Problem description: Your task is to copy the listing exactly. Drop any pictures from the copy.

Information shown:
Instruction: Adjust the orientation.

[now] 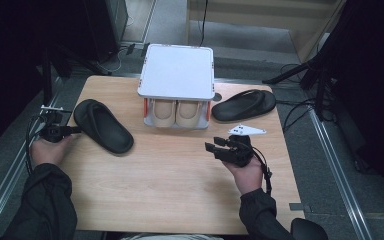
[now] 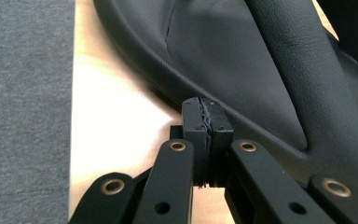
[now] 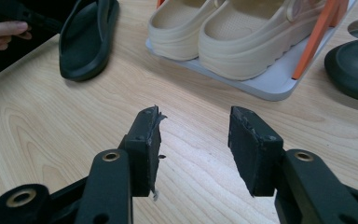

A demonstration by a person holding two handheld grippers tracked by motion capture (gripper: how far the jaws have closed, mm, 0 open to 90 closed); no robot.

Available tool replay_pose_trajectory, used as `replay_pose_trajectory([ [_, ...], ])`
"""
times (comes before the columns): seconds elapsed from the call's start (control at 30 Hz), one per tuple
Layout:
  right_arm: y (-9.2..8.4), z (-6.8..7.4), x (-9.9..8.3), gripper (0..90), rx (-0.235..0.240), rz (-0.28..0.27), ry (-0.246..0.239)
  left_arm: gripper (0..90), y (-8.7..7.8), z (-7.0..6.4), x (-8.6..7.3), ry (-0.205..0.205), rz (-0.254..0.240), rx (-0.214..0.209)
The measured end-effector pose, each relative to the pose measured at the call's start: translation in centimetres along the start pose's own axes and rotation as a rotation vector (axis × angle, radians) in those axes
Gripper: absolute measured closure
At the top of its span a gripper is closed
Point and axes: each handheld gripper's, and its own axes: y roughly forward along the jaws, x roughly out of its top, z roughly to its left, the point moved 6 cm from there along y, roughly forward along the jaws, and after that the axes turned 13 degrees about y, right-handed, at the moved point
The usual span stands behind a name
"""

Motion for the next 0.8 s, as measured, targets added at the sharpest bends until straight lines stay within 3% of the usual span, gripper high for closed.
replay_pose_trajectory([
  [0.43,-1.7,-0.9,-0.9,54.7,-0.044,-0.021,0.036,90.0,3.2,-1.1,3.8,0.054,-0.015,-0.033],
  [0.8,-2.8,-1.5,-1.7,54.7,-0.076,-0.039,0.053,90.0,4.8,-2.6,5.3,0.087,-0.033,-0.062],
])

Answer for the task:
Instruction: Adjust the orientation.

[now] 
[now] 
[now] 

A demonstration by a person holding two handheld grippers tracked by motion capture (gripper: how far the jaws have closed, mm, 0 open to 90 closed); no robot.

Available tool replay_pose_trajectory, used as `replay_pose_trajectory([ [_, ...], ])`
"""
times (comes before the columns): seconds elapsed from the call's start (control at 30 Hz), one per tuple
Layout:
  right_arm: y (-9.2..8.4), z (-6.8..7.4), x (-9.9..8.3), gripper (0..90), rx (-0.235..0.240), rz (-0.28..0.27), ry (-0.246..0.239)
  left_arm: gripper (0..90), y (-8.7..7.8), z (-7.0..6.4), x (-8.6..7.3), ry (-0.205..0.205), rz (-0.254..0.240), rx (-0.214..0.209)
The measured end-effector pose, each relative to the pose measured at the call's start: translation in centimetres along the start pose's own axes and rotation as a rotation vector (axis × angle, radians) in those axes
Gripper: absolute measured closure
At the top of its span a gripper is closed
Point and axes: each handheld gripper's, and its own axes: y roughly forward along the jaws, x roughly out of its top, z roughly to its left, the point moved 6 cm from there along y, roughly forward along the jaws, and after that the axes turned 13 degrees about y, right-handed, at the moved point
The usual span stands behind a name
"""

Motion for the next 0.8 s, as measured, targets added at the sharpest bends until straight lines stay within 3% of the usual span, gripper high for closed.
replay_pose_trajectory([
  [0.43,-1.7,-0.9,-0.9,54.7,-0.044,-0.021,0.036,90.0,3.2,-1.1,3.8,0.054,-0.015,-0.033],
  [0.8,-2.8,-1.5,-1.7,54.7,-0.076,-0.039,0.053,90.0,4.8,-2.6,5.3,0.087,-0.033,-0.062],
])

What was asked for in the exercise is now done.